Dynamic Changes of Environment and Gut Microbial Community of Litopenaeus vannamei in Greenhouse Farming and Potential Mechanism of Gut Microbial Community Construction

• Published in: Fishes Vol. 9; no. 5; p. 155
• Main Authors: Li, Hui, Gu, Shuwen, Wang, Libao, Shi, Wenjun, Jiang, Qi, Wan, Xihe
• Format: Journal Article
• Language: English
• Published: Basel MDPI AG 01.05.2024
• Subjects: Ammonium nitrogen; Aquatic ecosystems; Bioinformatics; Chemical oxygen demand; Community structure; Construction; Correlation analysis; digestive system; Environmental changes; Environmental factors; Eutrophication; Farm buildings; Farming; greenhouse farming; greenhouse production; Greenhouses; Intestinal flora; Intestinal microflora; intestinal microorganisms; Litopenaeus vannamei; Microbial activity; microbial communities; microbial community; microbial community construction; Microbiomes; Microbiota; Microorganisms; Next-generation sequencing; Nitrogen; Phosphorus; Ponds; Pseudomonas; rRNA 16S; Salinity; Sediment; Sediments; shrimp; Shrimp culture; Software; source tracker analysis; Stochastic models; Stochastic processes; total nitrogen; total phosphorus; Water quality; Beijing China; Jiangsu China; United States > US; China
• ISSN: 2410-3888; 2410-3888
• DOI: 10.3390/fishes9050155

The aim of this study was to investigate the dynamic changes in the microbial communities of both the environment and gut of Litopenaeus vannamei, as well as to elucidate the mechanisms underlying microbial community assembly in greenhouse farming. 16S rDNA high-throughput sequencing and bioinformatics methods were used to carry out the research on the community structure of the microorganisms under greenhouse culture conditions in water, sediment, and gut microorganisms; correlations pertaining to environmental factors; the feasibility of using Source Tracker; and the mechanisms of community construction.
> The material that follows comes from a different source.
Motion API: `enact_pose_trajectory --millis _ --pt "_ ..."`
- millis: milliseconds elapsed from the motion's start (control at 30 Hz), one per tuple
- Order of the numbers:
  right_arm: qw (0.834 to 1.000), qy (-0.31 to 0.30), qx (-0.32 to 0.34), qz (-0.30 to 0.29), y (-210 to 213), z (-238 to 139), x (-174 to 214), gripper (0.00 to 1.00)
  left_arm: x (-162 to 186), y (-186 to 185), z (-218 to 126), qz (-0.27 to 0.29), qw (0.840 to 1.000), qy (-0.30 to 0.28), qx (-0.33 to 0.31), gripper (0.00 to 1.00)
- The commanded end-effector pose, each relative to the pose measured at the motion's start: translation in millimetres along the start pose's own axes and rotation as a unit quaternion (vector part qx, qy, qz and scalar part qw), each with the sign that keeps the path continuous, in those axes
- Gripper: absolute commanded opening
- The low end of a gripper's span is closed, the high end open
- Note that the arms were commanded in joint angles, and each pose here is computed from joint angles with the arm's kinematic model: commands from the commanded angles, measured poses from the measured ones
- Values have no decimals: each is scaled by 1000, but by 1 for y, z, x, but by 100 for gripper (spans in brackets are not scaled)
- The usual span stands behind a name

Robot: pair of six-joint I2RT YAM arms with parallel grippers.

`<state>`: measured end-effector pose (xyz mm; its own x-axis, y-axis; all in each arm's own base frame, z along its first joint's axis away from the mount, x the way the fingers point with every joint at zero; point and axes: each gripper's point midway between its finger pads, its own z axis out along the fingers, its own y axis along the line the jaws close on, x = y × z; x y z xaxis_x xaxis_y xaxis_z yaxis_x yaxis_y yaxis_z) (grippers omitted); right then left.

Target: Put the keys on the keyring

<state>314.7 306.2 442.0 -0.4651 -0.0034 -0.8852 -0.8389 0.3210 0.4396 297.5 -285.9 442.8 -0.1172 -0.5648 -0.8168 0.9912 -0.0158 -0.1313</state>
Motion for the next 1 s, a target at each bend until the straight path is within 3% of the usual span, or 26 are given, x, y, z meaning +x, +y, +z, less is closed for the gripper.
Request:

The results show that the dominant microorganisms in water, sediment, and gut farming in a greenhouse environment varied and were subject to dynamic change. A variety of beneficial microbiota such as Bacillus were found in the gut, whereas a variety of microorganisms such as Marivita and Pseudomonas, which function as nitrogen and phosphorus removers, were present in water. Source Tracker and environmental correlation analyses showed that changes in the gut were associated with eutrophication indicators (total nitrogen, total phosphorus, ammonia nitrogen) and changes in environmental microorganisms (in water and sediment). The results of the community-building mechanism analysis show that stochastic processes determine the community-building directions of environmental and gut microorganisms. These findings will help us to understand the microbiota characteristics of shrimp ponds under greenhouse farming conditions, and the complex interactions between the shrimp gut and the environmental microbiota and environmental variables, as well as revealing the changing rules of the gut microbiota.